His mind was wholly absorbed in those gloomy reflections that scarcely admitted a ray of consolation, when the weekly newspaper arrived from the neighbouring village; he took it up, hoping to find something to amuse his thoughts; he opened it to read the news of the day; he ran his eye hastily over it, and was about to lay it aside, "when the death list arrested his attention by a display of broad black lines," and he, who had not yet become reconciled to his present misfortune, was now about to experience another equally severe.

What could equal his bitterness, his surprise and grief, when he read the disastrous news that his youngest son (who had lately gone on a foreign expedition) had died of a fever in a distant land a few weeks previous!

The paper fell from his palsied hand,--a sudden faintness came over him,--he fell back almost senseless in his chair,--exhausted by excess of grief, he remained a long time in a stupifying anguish.

The tidings were so unlooked-for of the premature death of his unfortunate son, who about this time was expected to arrive in New-York. For him an only brother was inconsolable; and Alida, who had long been accustomed to his kindness and caresses, was overcome with a dejection that time alone could alleviate.

Her father observed her affliction in commisseration with his own,--he was dejected and lonely, and the world appeared like a wilderness; nothing could lessen his present evil, or soothe his afflicted mind.

The former peaceful serenity of his life was materially clouded; and in his turn calamitous wo had overtaken him--the inalienable portion of humanity,--and the varied and shifting scenery in the great drama of time had brought with it disaster. His spirit was sunk in despondency, and his sensations became utterly absorbed in melancholy; and all the pious and philosophical reflections that he exerted himself to bring to his remembrance, could scarcely afford even a transitory consolation in this afflicting dispensation.

From foreign lands the tidings borne, With pain to wake a parent's anguish, O, brother dear, beloved of all, For thee a brother's heart must languish.

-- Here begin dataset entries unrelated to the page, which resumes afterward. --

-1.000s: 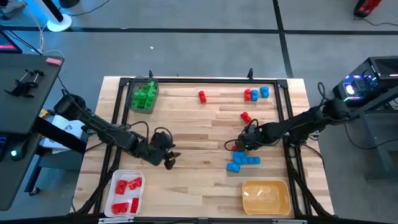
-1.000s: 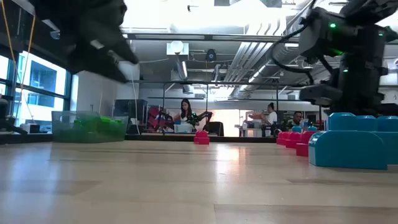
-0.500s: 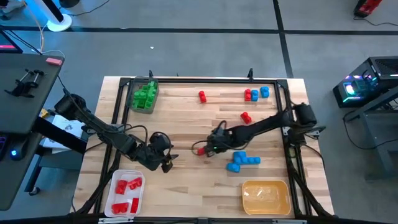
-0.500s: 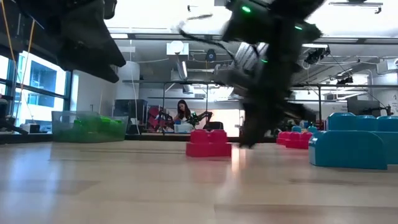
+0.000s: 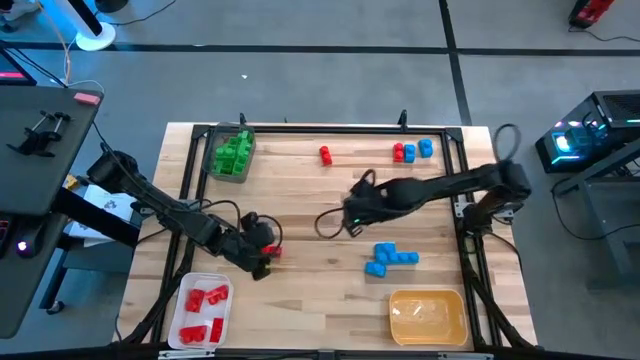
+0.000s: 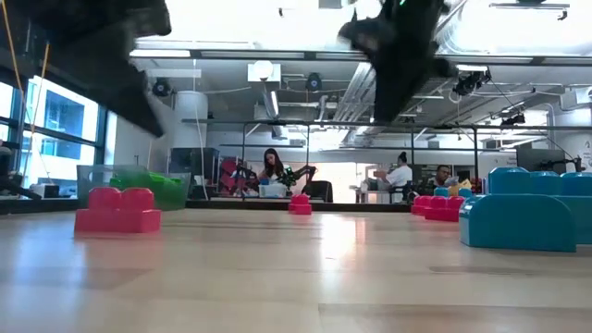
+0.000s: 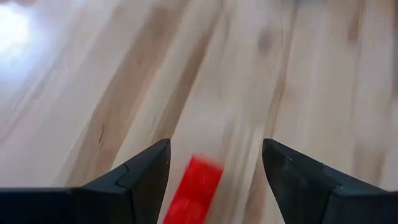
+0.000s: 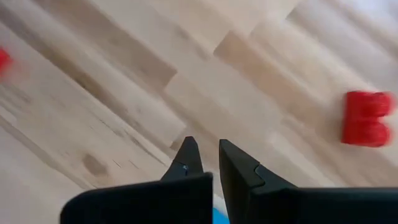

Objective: Sort blocks
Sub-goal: Put the red game piece into the white bin

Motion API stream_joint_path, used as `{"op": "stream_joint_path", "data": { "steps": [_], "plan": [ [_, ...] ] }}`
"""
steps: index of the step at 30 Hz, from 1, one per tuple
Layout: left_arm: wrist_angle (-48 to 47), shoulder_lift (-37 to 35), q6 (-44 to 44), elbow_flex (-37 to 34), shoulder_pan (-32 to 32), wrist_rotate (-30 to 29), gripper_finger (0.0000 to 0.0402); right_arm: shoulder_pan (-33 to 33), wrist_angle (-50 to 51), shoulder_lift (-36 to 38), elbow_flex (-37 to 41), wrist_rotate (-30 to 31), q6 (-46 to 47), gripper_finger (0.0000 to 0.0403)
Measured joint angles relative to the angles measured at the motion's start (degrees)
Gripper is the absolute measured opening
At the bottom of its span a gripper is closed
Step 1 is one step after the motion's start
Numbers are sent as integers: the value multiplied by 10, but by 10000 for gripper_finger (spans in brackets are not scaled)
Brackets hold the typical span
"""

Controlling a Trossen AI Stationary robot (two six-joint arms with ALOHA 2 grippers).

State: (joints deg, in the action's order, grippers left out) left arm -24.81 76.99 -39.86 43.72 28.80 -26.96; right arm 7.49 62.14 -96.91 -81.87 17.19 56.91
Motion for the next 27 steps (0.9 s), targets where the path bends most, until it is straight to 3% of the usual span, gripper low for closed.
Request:
{"op": "stream_joint_path", "data": {
  "steps": [4,8,13,20,27],
  "plan": [
    [-69,-1,71,6,-7,68,241,0,15,67,7,23,15,0],
    [-68,1,182,3,-20,143,241,12,28,105,11,34,31,0],
    [-30,34,300,3,-57,164,241,50,50,120,11,54,71,0],
    [-22,109,291,3,-108,243,241,98,61,114,12,70,115,0],
    [-10,175,284,6,-112,247,241,111,65,114,12,96,127,0]
  ]
}}
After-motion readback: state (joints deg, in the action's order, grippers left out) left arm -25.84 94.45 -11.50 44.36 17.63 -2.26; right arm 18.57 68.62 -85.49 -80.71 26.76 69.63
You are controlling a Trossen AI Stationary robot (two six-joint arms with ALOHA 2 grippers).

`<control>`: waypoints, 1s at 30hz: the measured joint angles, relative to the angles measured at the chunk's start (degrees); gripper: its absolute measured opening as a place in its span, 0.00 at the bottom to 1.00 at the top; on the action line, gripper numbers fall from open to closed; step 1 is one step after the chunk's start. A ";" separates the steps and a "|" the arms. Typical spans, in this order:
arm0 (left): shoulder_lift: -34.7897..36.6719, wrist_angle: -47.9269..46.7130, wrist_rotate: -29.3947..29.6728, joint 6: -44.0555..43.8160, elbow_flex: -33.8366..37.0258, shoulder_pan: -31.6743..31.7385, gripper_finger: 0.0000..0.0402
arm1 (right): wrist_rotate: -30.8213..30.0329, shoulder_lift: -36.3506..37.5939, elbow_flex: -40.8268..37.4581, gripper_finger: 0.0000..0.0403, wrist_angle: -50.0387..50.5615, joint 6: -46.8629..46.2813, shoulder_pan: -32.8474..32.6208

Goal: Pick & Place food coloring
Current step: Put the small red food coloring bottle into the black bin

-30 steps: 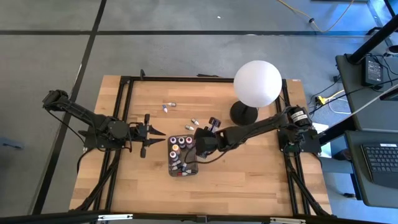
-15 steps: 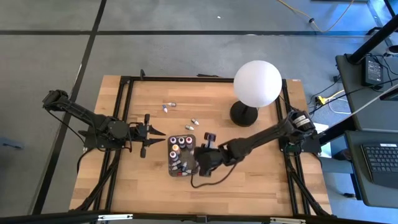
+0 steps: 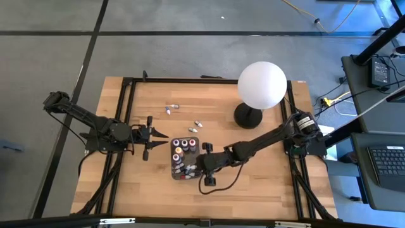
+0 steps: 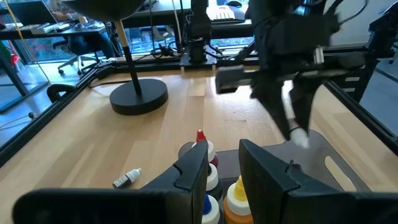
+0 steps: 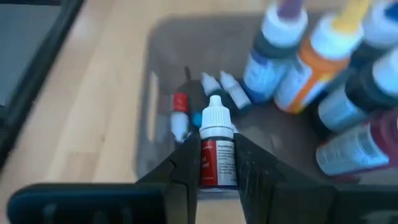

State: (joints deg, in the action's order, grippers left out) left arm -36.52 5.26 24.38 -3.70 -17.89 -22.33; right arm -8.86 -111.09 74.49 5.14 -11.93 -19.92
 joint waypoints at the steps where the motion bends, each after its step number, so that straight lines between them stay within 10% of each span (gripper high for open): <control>1: -0.02 0.02 0.00 0.00 0.00 0.00 0.22 | 0.00 0.00 -0.97 0.21 -0.82 -0.25 0.24; 30: 0.00 0.01 0.17 0.00 0.00 0.00 0.22 | 7.19 0.04 -9.50 0.21 -15.63 0.23 3.04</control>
State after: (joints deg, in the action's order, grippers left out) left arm -36.52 5.26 24.56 -3.70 -17.89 -22.33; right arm -1.67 -111.04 64.99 -10.48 -11.69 -16.88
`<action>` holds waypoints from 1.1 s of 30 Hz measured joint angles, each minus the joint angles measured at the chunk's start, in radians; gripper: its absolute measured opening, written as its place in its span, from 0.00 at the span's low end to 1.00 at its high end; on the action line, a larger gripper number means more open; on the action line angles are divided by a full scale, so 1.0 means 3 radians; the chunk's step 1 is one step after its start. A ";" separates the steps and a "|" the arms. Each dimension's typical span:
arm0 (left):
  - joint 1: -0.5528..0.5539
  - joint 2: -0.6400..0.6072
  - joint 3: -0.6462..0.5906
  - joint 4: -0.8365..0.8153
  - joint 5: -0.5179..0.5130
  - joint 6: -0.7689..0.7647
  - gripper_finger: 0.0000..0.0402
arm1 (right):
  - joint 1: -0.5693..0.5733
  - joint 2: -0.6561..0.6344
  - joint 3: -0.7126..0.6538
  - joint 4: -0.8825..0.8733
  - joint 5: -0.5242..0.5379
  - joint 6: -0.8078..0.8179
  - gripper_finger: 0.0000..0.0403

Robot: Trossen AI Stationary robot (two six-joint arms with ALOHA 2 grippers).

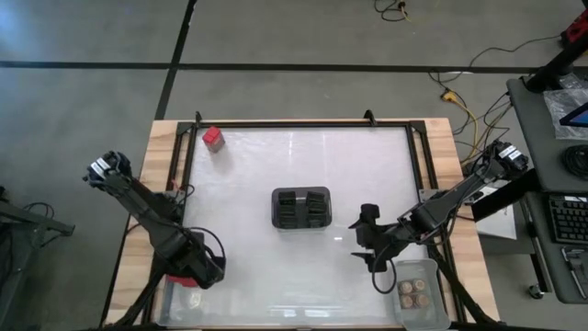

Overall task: Sort spices by type
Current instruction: Put the red seasoning can into the transparent bin

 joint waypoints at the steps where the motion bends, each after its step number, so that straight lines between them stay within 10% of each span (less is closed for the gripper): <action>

"That eye of brightness glows no more, That beaming glance in night is clouded;" On Maracaibo's distant shore, "In death's dark cell untimely shrouded."

Alas! for him no kindred near In hopes to minister relief; He sees no tear of pity shed, He sees no parents' anxious grief.

And as still evening came on, In saddest solitude and tears, His thoughts would turn on distant home, On peaceful scenes and happier years.

He thought, too, what a favour'd clime His gallant bark had left behind; He thought how science there, sublime, Beam'd her full radiance on the mind.

Though destined in a stranger's land, Detain'd from all he held most dear, Yet one kind hand, benevolent, Was found the gloomy hours to cheer.

O, how consoling is the eye Of him who comes to soothe our woes; O, what relief those cares supply Which a kind, watchful friend bestows.

When from this hand full well he found How much can lenient kindness do The generous Briton strives with care His drooping spirits to renew.

Yes, stranger, thou wast kind, humane, With quick assistance prompt to move; To ease the lingering hours of pain, In pity's kind endeavour strove.

When sickness o'er thy pallid cheek Had stole the lustre from thine eye, When near the doubtful crisis drew, And life approach'd its latest sigh,--

He moved thee to his own retreat, In his own mansion watch'd thee there; Around thy couch he still remained, Thy drooping heart with hopes to cheer.

"Peace, wing'd in fairer worlds above," Has ta'en thy form away from this; Has beckon'd thee to seats of glory, To realms of everlasting bliss.

So rich in piety and worth, Too soon, alas! lamented one, Thou hast been call'd away from earth, And heaven has claim'd thee for its own.